■ Brief
Lines with the word "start" are the answer; copy each of them from the data below.

Data below below:

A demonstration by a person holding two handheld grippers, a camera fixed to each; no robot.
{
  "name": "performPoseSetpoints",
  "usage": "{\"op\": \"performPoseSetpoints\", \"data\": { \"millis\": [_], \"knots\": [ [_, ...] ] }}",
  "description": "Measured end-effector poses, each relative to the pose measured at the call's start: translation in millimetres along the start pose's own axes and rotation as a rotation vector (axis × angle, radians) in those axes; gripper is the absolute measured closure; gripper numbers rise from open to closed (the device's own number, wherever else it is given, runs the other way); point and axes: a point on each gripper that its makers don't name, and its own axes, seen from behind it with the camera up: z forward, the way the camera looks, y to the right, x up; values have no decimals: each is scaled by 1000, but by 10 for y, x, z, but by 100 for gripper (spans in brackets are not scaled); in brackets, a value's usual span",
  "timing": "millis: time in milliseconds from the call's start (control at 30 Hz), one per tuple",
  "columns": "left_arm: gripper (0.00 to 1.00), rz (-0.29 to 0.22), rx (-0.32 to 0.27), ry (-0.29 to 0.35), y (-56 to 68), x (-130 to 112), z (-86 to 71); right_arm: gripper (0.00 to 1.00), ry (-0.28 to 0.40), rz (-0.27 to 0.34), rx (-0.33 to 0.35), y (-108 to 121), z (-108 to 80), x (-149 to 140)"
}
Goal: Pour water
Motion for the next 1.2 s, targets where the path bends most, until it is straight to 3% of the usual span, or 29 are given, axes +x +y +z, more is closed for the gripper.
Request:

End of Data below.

■ Finished exercise
  "description": "Measured end-effector poses, each relative to the pose measured at the call's start: translation in millimetres along the start pose's own axes and rotation as a rotation vector (axis × angle, radians) in those axes; gripper is the absolute measured closure; gripper numbers rise from open to closed (the device's own number, wherever else it is given, runs the other way); point and axes: a point on each gripper that its makers don't name, and its own axes, seen from behind it with the camera up: z forward, the way the camera looks, y to the right, x up; values have no decimals: each is scaled by 1000, but by 10 for y, x, z, but by 100 for gripper (spans in brackets are not scaled); in brackets, a value's usual span",
  "timing": "millis: time in milliseconds from the call's start (control at 30 Hz), one per tuple",

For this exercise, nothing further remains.